*Work order*: Which lines in the records below contain the word "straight"? Copy each one.

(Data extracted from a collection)

################

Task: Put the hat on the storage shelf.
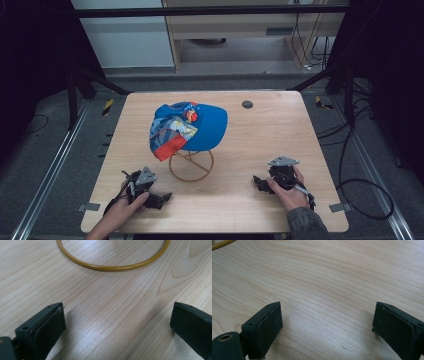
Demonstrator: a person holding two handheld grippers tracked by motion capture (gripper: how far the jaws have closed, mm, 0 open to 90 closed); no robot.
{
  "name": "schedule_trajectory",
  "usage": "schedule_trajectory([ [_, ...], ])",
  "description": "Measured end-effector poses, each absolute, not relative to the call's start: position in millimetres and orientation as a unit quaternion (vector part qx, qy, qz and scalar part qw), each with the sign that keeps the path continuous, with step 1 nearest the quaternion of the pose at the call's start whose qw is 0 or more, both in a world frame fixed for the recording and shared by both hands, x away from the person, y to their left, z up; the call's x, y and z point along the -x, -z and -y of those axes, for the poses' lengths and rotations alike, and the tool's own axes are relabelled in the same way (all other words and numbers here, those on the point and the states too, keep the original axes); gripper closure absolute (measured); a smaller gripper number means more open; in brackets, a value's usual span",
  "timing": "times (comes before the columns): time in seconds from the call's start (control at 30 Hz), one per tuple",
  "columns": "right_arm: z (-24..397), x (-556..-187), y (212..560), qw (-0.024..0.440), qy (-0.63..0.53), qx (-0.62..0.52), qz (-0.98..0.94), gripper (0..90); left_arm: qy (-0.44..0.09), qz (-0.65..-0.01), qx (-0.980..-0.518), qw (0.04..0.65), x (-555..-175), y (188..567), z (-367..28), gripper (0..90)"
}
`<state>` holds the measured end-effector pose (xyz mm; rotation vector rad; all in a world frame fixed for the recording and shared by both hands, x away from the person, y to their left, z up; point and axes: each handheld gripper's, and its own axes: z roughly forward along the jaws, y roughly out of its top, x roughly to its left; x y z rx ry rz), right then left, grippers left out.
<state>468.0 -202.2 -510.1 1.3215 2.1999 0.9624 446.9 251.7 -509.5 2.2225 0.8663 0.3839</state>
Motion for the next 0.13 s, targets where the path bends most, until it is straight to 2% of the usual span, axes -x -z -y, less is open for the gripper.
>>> schedule_trajectory([
  [0.13,200.5,-466.2,511.8,0.209,-0.343,-0.471,-0.785,8.3,-0.149,-0.335,-0.860,0.355,-446.9,509.6,-251.7,0.0],
])
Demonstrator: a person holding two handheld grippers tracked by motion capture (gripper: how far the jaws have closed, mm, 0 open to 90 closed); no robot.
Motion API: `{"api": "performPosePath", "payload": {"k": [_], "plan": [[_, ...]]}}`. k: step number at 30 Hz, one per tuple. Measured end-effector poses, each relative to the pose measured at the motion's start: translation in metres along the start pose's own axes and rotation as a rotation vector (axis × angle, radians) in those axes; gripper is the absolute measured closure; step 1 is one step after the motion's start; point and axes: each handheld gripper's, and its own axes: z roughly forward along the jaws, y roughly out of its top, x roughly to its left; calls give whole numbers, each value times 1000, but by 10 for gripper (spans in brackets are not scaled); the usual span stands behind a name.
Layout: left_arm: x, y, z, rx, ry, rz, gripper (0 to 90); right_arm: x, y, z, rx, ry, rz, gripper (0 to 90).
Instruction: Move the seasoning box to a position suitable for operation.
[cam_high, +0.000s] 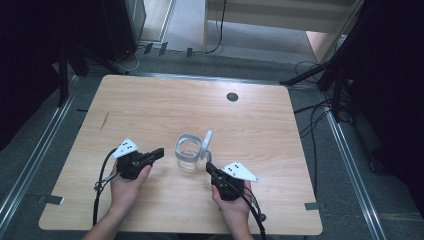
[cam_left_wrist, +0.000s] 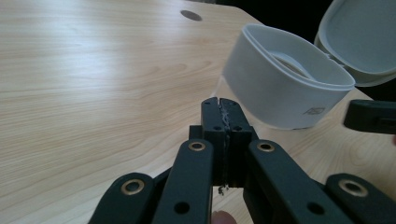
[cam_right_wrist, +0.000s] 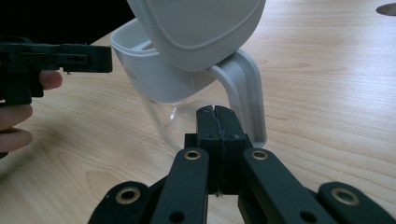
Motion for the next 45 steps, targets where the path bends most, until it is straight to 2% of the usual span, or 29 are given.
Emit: {"api": "performPosePath", "payload": {"k": [3, 5, 12, 13, 16, 19, 21, 24, 26, 27, 29, 30, 31, 33, 34, 36, 37, 38, 40, 43, 45], "plan": [[-3, 1, 7, 9, -9, 5, 900, -2, 0, 5, 9, -15, 1, 900], [-4, 1, 13, 4, -18, -12, 900, -8, 0, 8, 7, -36, 16, 900], [-4, 2, 25, 22, -17, -13, 900, -21, 6, 12, 2, -63, 28, 900], [-3, 4, 29, 18, -16, -15, 900, -26, 10, 16, 5, -62, 31, 900], [-1, 7, 32, 14, -5, -19, 890, -30, 15, 21, 3, -66, 36, 900], [5, 13, 36, 11, -6, -37, 887, -29, 17, 18, -16, -78, 49, 900], [8, 17, 39, 5, -19, -43, 889, -26, 14, 13, -27, -72, 66, 900], [11, 21, 44, 4, -29, -34, 892, -12, 6, 8, -24, -58, 22, 900], [13, 24, 49, -1, -31, -38, 894, -2, 2, 6, -19, -37, 11, 900], [15, 25, 51, -7, -41, -44, 898, 8, 1, 8, -13, -12, 7, 900], [18, 28, 55, -3, -61, -41, 900, 13, 1, 9, -14, -1, 7, 900], [22, 31, 59, -1, -94, -44, 899, 20, 1, 12, -12, 21, 2, 900], [22, 31, 59, -1, -94, -44, 899, 23, 2, 13, -10, 24, 6, 900], [25, 35, 63, -2, -124, -41, 899, 25, 2, 15, -11, 29, 6, 900], [28, 38, 66, 5, -143, -18, 899, 29, 4, 18, -14, 35, 5, 900], [29, 39, 68, 3, -152, -18, 900, 33, 6, 19, -17, 38, 0, 900], [33, 41, 72, 12, -189, -10, 900, 34, 6, 20, -18, 38, -6, 900], [33, 41, 72, 12, -189, -10, 900, 34, 6, 20, -18, 38, -6, 900], [34, 44, 77, 26, -227, 14, 900, 37, 8, 20, -20, 32, -13, 900], [34, 46, 79, 36, -243, 53, 900, 38, 9, 21, -17, 24, -12, 900], [34, 46, 80, 32, -250, 61, 900, 36, 9, 22, -7, 15, -3, 900]]}}
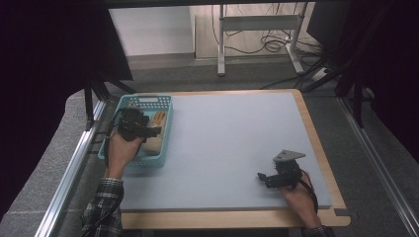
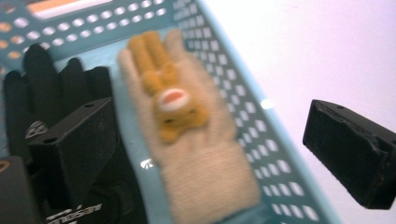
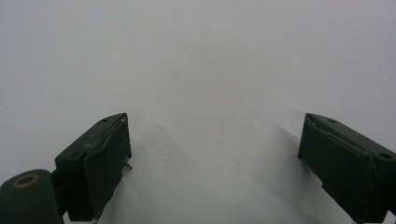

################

*Reply*:
Motion for the next 0.13 s, targets where the path bends most, until it is straight to 2% of the usual span, axes -x -z -y, less is open for the gripper.
Motion for the next 45 steps, targets where the path bends most, until it is straight to 2% of the usual span, or 29 are given.

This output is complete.